Hoy labora en una compañía de salud al norte de California y desde hace seis años forma parte del equipo de La Liga de Médicos Voladores que acude durante nueve meses del año al Pueblo Mágico de El Fuerte y San Blas.

Isaac Andino, enfermero. Foto: EL DEBATE

“Es una satisfacción estar aquí y para poder hacerlo tomo vacaciones en mi trabajo. Dejo a mi esposa y a mis hijos y sí da un poco de temor por lo que pudiera suceder, pero es mucha ayuda la que dan los médicos voladores. La gente nos espera con los brazos abiertos, como una gran familia que somos.”

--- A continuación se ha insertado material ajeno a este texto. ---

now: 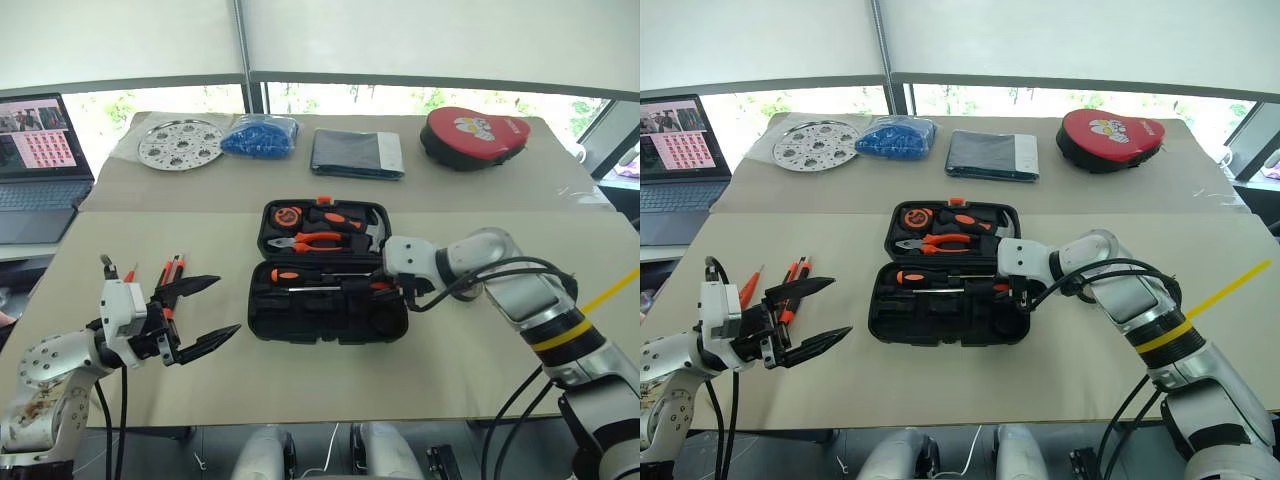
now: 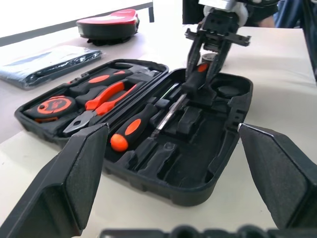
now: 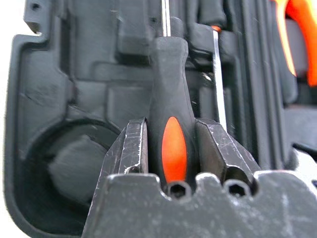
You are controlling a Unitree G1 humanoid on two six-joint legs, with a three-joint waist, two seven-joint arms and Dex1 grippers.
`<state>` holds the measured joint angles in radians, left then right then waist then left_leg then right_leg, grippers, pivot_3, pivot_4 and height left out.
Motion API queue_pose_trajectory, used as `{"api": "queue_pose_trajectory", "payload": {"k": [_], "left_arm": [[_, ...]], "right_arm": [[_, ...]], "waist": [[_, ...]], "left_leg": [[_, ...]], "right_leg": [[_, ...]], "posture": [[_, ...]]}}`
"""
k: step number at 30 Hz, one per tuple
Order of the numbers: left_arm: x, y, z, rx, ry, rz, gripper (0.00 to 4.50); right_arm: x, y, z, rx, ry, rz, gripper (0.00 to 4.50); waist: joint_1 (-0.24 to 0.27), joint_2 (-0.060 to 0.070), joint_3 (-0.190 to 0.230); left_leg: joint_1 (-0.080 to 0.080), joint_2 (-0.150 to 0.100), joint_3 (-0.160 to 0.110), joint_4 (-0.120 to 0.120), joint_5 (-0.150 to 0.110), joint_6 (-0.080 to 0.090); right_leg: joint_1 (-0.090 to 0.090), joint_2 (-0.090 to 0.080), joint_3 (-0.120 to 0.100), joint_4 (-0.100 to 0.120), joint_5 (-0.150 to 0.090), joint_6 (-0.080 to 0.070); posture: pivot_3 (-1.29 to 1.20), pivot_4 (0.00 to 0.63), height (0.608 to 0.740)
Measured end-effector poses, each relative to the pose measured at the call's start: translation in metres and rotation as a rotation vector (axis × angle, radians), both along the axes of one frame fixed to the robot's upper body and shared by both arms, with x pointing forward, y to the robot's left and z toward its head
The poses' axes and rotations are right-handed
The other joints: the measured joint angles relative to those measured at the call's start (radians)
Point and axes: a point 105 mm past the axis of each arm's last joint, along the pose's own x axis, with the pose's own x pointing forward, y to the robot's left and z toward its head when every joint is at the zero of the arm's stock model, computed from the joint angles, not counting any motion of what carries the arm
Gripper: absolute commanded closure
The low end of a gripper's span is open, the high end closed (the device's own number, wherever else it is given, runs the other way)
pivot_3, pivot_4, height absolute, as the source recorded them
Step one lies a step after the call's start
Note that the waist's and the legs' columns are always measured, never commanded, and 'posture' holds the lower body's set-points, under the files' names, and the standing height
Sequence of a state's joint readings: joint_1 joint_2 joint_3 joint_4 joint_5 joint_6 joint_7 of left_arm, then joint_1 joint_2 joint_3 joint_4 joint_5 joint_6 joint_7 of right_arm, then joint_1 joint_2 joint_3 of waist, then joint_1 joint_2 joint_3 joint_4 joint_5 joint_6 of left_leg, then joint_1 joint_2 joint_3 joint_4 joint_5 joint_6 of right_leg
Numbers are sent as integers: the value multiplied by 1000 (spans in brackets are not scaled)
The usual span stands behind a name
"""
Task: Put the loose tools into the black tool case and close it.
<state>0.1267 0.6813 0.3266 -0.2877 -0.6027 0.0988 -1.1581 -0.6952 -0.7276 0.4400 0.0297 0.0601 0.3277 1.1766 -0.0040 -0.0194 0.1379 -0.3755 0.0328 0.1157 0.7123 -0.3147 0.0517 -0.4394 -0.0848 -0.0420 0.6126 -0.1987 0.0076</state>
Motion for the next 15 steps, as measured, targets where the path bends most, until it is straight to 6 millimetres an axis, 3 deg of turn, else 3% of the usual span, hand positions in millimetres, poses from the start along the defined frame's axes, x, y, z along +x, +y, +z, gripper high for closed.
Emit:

El simpático profesionista explica que su deseo es dar un poco de lo mucho que la vida le ha dado.

“Dios me ha bendecido, y mucho, con mi familia, mi trabajo, y quiero darle un poquito de esto tal vez no a mi país porque no vamos a Nicaragua, pero sí a mi gente hispana. Es un regalo de lo que Dios me ha dado.”

Anécdota
Acompañado por la enfermera Jacquelyn Hanson, el pilar de los médicos voladores en San Blas, y Leticia Campos, responsable de información de la liga, el profesionista calificó como maravilloso el recibimiento de los samblaseños a los especialistas. El ver cómo se hermanan con ellos es algo que no se puede describir, manifiesta.

Isaac y todo el equipo de la liga guardan con cariño una anécdota que les sucedió hace dos años, cuando el enfermero extravió su pasaporte. “Me di cuenta antes de bajar en Mexicali que no lo llevaba y hablé con Leti (Campos), que a su vez pidió apoyo para dar con él”.

Leticia Campos comenta que es tanto el aprecio que les tienen que incluso con un carro con perifoneo se pedía por las calles ayudar a buscar “un pasaporte de los médicos voladores”, que al día siguiente fue hallado por un guardia y entregado para que llegara a manos de Isaac.

“Por fortuna le había tomado fotos al pasaporte y sí me iban a dejar entrar a Estados Unidos, pero es algo bien bonito que guardamos con cariño todos.”